▸ **Exercise goal**
Please reproduce the data below exactly, from the first line through the line containing "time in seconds", and leave every later line out.

Dataset excerpts

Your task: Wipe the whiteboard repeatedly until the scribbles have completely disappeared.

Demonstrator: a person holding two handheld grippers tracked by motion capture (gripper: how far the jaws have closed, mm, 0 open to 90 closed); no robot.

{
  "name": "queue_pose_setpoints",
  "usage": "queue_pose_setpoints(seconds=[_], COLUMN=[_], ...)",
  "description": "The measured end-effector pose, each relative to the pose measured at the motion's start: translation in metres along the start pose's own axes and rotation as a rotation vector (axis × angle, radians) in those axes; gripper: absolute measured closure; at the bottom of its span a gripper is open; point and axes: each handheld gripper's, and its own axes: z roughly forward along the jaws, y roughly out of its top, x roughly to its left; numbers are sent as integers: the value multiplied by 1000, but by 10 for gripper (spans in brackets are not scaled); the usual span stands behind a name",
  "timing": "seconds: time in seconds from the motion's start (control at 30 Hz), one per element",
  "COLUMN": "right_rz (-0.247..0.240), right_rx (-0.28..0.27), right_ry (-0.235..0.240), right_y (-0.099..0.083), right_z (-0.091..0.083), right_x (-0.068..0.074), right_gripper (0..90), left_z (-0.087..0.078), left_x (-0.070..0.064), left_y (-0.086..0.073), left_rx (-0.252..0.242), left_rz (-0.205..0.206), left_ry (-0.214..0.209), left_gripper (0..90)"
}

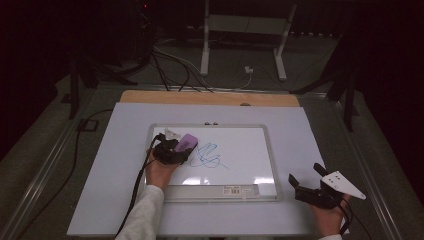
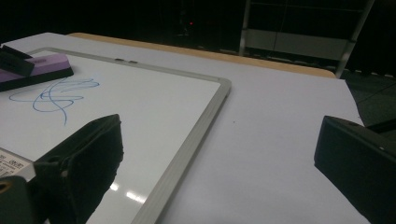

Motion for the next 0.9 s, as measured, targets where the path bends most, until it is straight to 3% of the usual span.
queue_pose_setpoints(seconds=[0.6, 0.7, 0.77, 0.9], right_rz=[-4, -4, 0, 2], right_rx=[4, 4, 2, 4], right_ry=[0, -1, -3, -5], right_y=[0, 0, 0, 0], right_z=[0, 0, -1, -1], right_x=[1, 0, 0, -1], right_gripper=[18, 18, 18, 18], left_z=[-19, -20, -20, -18], left_x=[-39, -38, -33, -15], left_y=[-19, -18, -17, -12], left_rx=[36, 44, 43, 46], left_rz=[93, 98, 93, 42], left_ry=[-62, -56, -28, 30], left_gripper=[419, 419, 419, 420])
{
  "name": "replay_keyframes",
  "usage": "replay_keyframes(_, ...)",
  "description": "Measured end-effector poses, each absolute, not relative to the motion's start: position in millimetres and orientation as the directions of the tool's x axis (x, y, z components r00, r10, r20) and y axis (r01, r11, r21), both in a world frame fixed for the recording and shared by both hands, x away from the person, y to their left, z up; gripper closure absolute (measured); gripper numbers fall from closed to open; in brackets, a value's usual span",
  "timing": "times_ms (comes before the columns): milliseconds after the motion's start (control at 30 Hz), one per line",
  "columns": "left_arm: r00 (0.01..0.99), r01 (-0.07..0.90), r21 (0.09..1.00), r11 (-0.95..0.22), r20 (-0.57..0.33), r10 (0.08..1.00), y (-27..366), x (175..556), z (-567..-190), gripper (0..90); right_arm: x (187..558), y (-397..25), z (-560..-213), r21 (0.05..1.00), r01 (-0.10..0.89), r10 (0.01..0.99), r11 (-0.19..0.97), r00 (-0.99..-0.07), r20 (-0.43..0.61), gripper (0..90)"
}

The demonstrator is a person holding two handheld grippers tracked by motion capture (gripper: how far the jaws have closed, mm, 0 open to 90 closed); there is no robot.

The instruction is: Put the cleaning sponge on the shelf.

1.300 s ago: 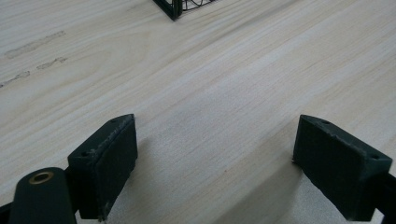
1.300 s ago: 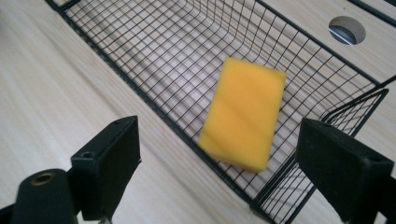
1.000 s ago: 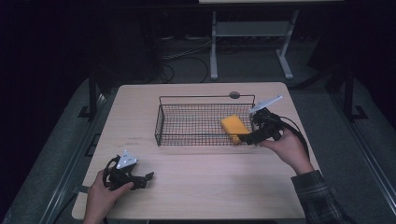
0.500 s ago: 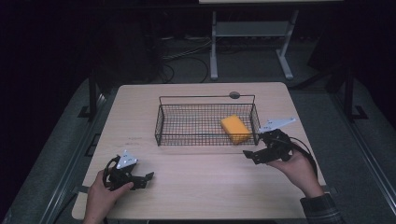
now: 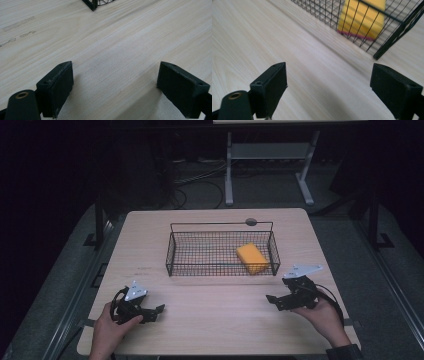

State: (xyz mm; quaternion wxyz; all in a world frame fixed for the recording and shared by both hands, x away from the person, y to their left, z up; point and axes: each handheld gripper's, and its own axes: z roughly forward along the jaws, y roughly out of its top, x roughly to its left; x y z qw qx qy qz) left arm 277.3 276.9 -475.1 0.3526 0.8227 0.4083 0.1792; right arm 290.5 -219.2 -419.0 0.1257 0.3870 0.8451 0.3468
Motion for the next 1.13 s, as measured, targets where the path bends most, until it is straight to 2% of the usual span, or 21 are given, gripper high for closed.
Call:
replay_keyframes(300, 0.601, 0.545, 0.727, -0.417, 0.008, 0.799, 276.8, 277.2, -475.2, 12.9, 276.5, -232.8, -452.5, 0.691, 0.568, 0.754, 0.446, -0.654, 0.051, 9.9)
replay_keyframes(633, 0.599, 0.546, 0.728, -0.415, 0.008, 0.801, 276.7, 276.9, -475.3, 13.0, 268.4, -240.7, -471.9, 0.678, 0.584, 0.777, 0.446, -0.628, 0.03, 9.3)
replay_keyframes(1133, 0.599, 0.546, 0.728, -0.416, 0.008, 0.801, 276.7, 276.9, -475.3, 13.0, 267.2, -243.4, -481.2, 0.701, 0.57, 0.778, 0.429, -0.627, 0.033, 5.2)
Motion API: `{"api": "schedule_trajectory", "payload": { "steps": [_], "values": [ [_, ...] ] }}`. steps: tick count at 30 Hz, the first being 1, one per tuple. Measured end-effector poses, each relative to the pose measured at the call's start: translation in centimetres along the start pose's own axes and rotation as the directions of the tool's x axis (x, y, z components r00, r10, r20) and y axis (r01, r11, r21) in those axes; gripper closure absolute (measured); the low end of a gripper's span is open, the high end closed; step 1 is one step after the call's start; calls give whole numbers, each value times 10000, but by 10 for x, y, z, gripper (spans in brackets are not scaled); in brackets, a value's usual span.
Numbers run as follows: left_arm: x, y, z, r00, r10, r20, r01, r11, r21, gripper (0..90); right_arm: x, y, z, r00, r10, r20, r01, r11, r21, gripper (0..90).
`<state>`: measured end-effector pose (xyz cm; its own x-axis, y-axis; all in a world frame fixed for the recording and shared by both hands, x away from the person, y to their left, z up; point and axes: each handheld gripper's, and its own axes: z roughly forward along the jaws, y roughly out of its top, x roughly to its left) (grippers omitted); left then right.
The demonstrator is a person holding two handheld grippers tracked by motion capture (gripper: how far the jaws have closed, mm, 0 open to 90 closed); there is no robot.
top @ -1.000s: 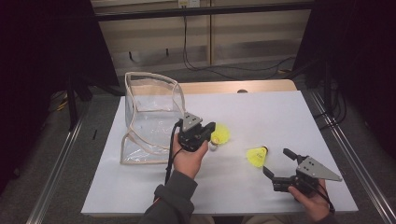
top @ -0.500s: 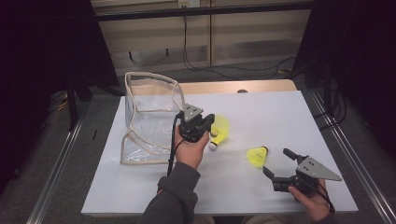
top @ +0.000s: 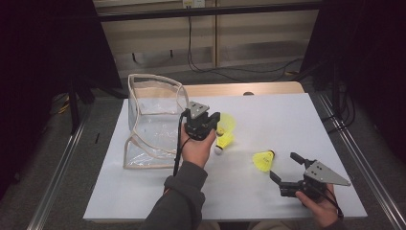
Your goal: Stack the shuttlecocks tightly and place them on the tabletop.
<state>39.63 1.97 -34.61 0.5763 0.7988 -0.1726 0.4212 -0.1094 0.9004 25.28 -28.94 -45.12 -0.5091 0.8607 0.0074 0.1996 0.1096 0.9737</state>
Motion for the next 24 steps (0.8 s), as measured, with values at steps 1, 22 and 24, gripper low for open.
{"api": "schedule_trajectory", "payload": {
  "steps": [1, 22, 24],
  "values": [
    [1, 0, 1, 10000, -27, 4, 27, 10000, 15, 900, 0, 0, 0, 10000, 1, 2, -1, 10000, 12, 25],
    [5, 7, 16, 9986, -381, -367, 382, 9993, 18, 899, -1, 0, -1, 10000, -20, -13, 20, 10000, -13, 24],
    [6, 7, 17, 9985, -367, -405, 368, 9993, -3, 899, -1, 0, -1, 10000, -10, -24, 10, 10000, -25, 24]
  ]
}}
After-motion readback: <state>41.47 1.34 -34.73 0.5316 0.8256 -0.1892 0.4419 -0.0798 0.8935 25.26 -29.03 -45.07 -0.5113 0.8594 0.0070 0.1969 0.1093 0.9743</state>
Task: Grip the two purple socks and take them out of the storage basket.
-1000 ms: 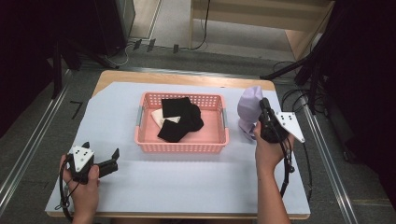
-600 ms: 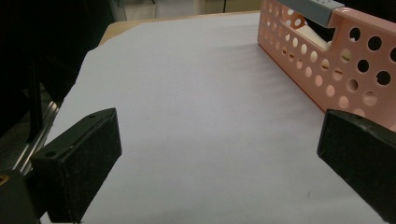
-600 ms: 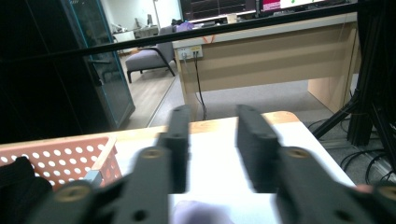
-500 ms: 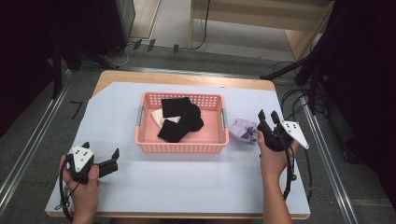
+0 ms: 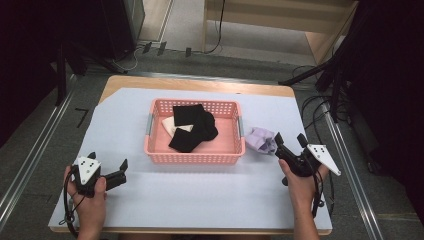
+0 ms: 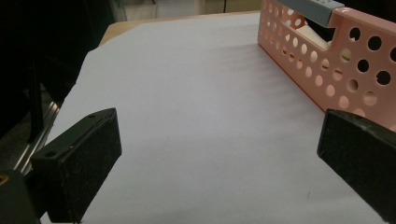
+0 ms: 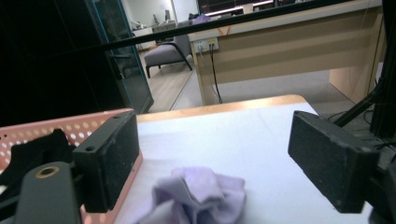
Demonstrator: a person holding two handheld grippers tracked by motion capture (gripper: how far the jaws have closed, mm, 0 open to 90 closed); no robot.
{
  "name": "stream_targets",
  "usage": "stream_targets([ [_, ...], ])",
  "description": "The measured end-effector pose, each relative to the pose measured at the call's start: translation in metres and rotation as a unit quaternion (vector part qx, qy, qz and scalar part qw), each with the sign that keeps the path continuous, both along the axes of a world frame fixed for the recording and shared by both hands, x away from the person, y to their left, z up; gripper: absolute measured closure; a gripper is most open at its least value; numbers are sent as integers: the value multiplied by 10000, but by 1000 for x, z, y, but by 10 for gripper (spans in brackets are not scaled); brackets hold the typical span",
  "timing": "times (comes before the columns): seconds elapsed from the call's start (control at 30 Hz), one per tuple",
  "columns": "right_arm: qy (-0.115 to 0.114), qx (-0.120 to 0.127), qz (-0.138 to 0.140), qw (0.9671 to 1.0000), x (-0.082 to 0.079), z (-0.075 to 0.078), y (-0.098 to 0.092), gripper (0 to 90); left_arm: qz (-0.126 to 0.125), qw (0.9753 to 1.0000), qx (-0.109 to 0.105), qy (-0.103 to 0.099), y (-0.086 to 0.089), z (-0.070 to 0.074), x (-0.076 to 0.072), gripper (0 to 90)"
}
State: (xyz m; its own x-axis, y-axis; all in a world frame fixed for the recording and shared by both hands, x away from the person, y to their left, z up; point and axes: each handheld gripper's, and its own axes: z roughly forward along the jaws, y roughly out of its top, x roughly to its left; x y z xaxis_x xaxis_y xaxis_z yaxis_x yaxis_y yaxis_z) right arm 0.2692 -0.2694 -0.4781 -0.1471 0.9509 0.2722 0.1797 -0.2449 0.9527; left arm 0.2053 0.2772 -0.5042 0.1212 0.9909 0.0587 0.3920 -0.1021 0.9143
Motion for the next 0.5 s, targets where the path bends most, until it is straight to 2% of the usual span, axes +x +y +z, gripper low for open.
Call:
stream_targets([
  [0.1,29,-90,6,10000,-5,-4,-6,140,9,10000,8,9,0,0,0,5],
  [0.3,242,-269,-47,9993,-19,-13,-16,137,6,10000,12,-2,0,0,0,4],
  [0.33,205,-367,-24,9991,-19,-15,-18,137,-5,10000,1,-4,0,0,0,4],
  [0.43,293,-476,-29,9984,-26,-20,-25,138,2,10000,10,1,0,0,0,5],
  [0.5,374,-450,-18,9983,-31,-23,-29,144,1,10000,0,-31,0,0,0,4],
])
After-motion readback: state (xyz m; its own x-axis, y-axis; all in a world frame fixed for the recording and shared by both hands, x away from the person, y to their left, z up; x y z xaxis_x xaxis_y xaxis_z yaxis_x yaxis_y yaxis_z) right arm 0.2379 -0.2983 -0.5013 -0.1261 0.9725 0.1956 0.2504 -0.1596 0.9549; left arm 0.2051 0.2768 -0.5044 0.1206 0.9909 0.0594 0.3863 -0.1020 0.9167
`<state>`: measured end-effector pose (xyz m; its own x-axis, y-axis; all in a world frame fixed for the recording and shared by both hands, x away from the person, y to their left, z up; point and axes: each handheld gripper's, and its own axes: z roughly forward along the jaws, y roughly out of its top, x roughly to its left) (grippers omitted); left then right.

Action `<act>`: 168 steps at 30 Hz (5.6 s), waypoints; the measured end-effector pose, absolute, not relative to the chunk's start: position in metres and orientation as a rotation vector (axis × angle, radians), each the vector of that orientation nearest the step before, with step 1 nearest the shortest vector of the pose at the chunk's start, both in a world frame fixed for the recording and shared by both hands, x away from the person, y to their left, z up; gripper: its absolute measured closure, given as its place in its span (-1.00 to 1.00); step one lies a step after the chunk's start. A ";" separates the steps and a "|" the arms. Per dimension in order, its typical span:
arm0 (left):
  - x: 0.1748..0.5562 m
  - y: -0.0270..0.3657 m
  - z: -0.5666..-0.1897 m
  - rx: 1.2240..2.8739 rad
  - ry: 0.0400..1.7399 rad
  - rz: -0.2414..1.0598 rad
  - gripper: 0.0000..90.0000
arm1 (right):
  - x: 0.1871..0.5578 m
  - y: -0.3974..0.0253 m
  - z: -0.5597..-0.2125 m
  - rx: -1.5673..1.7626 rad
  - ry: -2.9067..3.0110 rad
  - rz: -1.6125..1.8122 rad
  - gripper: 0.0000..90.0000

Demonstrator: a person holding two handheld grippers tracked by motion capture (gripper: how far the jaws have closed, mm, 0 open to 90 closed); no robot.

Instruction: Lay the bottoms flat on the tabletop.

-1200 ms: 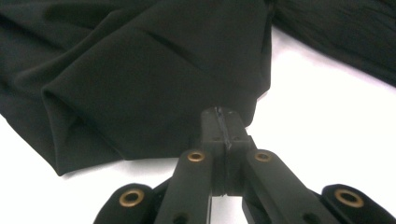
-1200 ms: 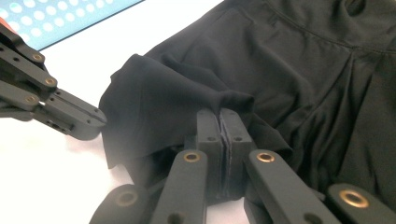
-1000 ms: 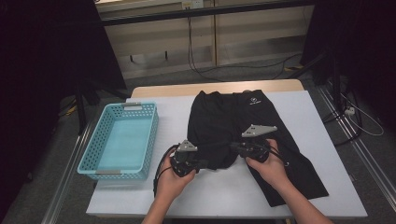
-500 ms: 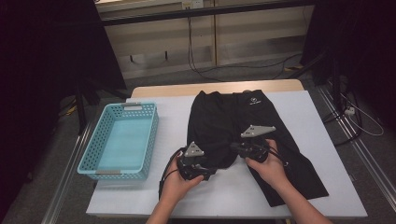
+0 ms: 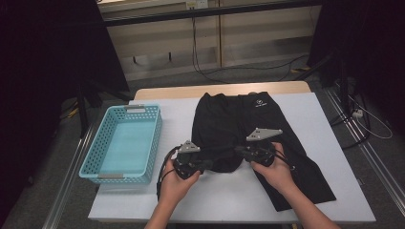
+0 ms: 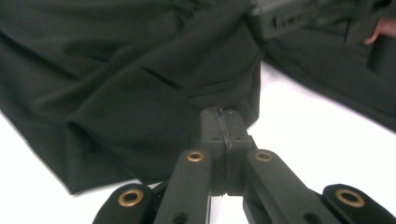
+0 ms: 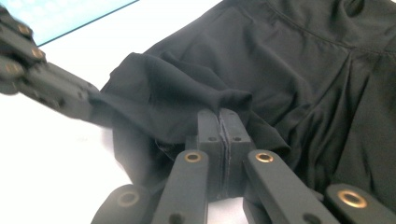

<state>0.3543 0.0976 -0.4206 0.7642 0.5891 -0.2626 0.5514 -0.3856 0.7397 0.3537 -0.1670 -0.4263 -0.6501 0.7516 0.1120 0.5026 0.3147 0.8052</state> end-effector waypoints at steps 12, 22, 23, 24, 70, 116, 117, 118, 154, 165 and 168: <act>0.360 0.134 -0.394 1.952 0.891 0.093 1.00 | 0.348 -0.144 -0.426 1.036 2.369 1.262 0.94; 0.364 0.145 -0.397 1.936 0.928 0.109 1.00 | 0.350 -0.139 -0.432 1.045 2.345 1.234 0.36; 0.365 0.145 -0.397 1.934 0.931 0.109 1.00 | 0.350 -0.137 -0.433 1.048 2.356 1.233 0.27; 0.365 0.145 -0.397 1.930 0.933 0.111 1.00 | 0.351 -0.135 -0.436 1.048 2.363 1.222 0.23; 0.340 0.140 -0.421 2.054 1.043 0.153 -0.15 | 0.286 -0.174 -0.414 0.957 2.440 1.153 0.12; 0.348 0.143 -0.443 2.090 1.107 0.155 0.10 | 0.308 -0.151 -0.430 0.956 2.391 1.102 -0.20; 0.347 0.142 -0.444 2.112 1.106 0.133 0.23 | 0.308 -0.151 -0.430 0.956 2.391 1.103 -0.21; 0.346 0.141 -0.445 2.125 1.104 0.111 0.32 | 0.307 -0.152 -0.430 0.958 2.391 1.102 -0.22; 0.352 0.138 -0.438 2.067 1.039 0.127 0.10 | 0.319 -0.157 -0.446 0.970 2.499 0.954 1.00; 0.351 0.145 -0.435 2.074 1.048 0.202 -0.39 | 0.305 -0.107 -0.446 0.790 2.565 1.100 0.14; 0.350 0.147 -0.434 2.076 1.043 0.212 -0.42 | 0.303 -0.101 -0.453 0.780 2.584 1.071 0.29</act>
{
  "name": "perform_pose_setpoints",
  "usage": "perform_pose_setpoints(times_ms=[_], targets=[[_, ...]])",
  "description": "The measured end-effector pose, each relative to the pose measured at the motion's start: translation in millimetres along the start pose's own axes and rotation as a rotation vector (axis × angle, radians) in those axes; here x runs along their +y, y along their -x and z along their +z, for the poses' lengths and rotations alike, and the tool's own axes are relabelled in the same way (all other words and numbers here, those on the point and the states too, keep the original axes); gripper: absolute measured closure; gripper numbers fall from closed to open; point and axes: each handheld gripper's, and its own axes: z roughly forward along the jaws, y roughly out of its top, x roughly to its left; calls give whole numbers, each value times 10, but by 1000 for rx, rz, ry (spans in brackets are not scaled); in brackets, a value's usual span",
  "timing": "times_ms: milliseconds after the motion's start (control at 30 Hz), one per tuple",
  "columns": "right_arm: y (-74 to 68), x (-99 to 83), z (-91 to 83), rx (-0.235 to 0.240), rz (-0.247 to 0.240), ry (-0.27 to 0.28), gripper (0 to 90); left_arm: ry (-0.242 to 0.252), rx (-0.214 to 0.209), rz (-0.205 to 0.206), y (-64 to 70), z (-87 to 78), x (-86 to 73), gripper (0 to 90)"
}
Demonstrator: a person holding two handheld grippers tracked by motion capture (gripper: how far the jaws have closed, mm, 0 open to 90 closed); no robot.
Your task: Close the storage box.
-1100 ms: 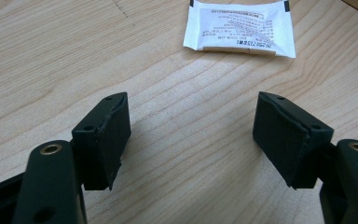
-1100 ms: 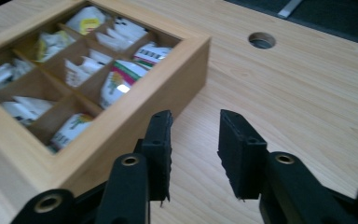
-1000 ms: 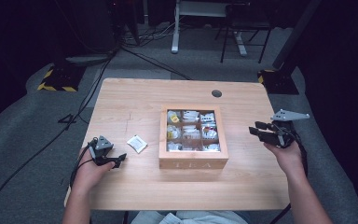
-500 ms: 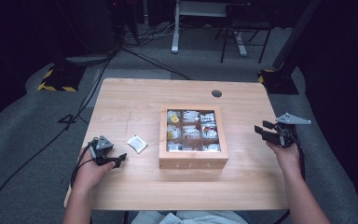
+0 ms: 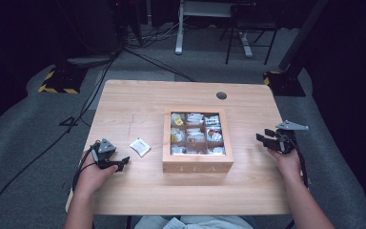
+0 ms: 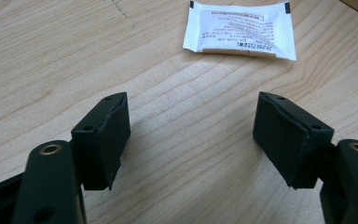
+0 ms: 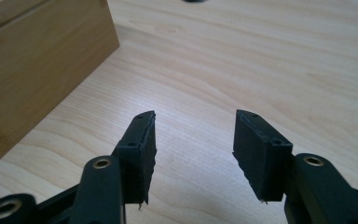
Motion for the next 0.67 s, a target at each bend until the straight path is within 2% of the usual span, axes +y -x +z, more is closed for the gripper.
perform_pose_setpoints(times_ms=[133, 333, 467, 667], targets=[[-7, -51, 97, 9, 21, -46, 475, -1, 0, 0, 0, 0, 2, 280], [-48, -140, 227, 4, -25, -79, 451, -1, 0, 0, 0, 0, 2, 280], [-55, -208, 298, 11, -39, -75, 392, -1, 0, 0, 0, 0, 2, 279], [-58, -204, 307, 12, -39, -84, 311, 0, 0, 3, 0, 4, 3, 276]])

▸ **Answer section**
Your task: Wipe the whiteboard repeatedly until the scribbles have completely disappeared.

Demonstrator: a person holding two handheld grippers tracked by motion capture (gripper: how far the jaws have closed, mm, 0 open to 90 closed); no robot.

{
  "name": "queue_pose_setpoints",
  "usage": "queue_pose_setpoints(seconds=[_], COLUMN=[_], ...)",
  "description": "The measured end-effector pose, each relative to the pose measured at the motion's start: translation in metres along the start pose's own axes and rotation as a rotation vector (axis × angle, radians) in those axes; gripper: absolute measured closure; at the bottom of its span a gripper is open; point and axes: each handheld gripper's, and its own axes: z roughly forward along the jaws, y roughly out of its top, x roughly to its left; numbers are sent as integers: the value multiplied by 1000, but by 10 for gripper (spans in brackets are not scaled); the usual span stands behind a name",
  "timing": "seconds: time in seconds from the motion's start (control at 30 Hz), one per element",

This answer has been given in full.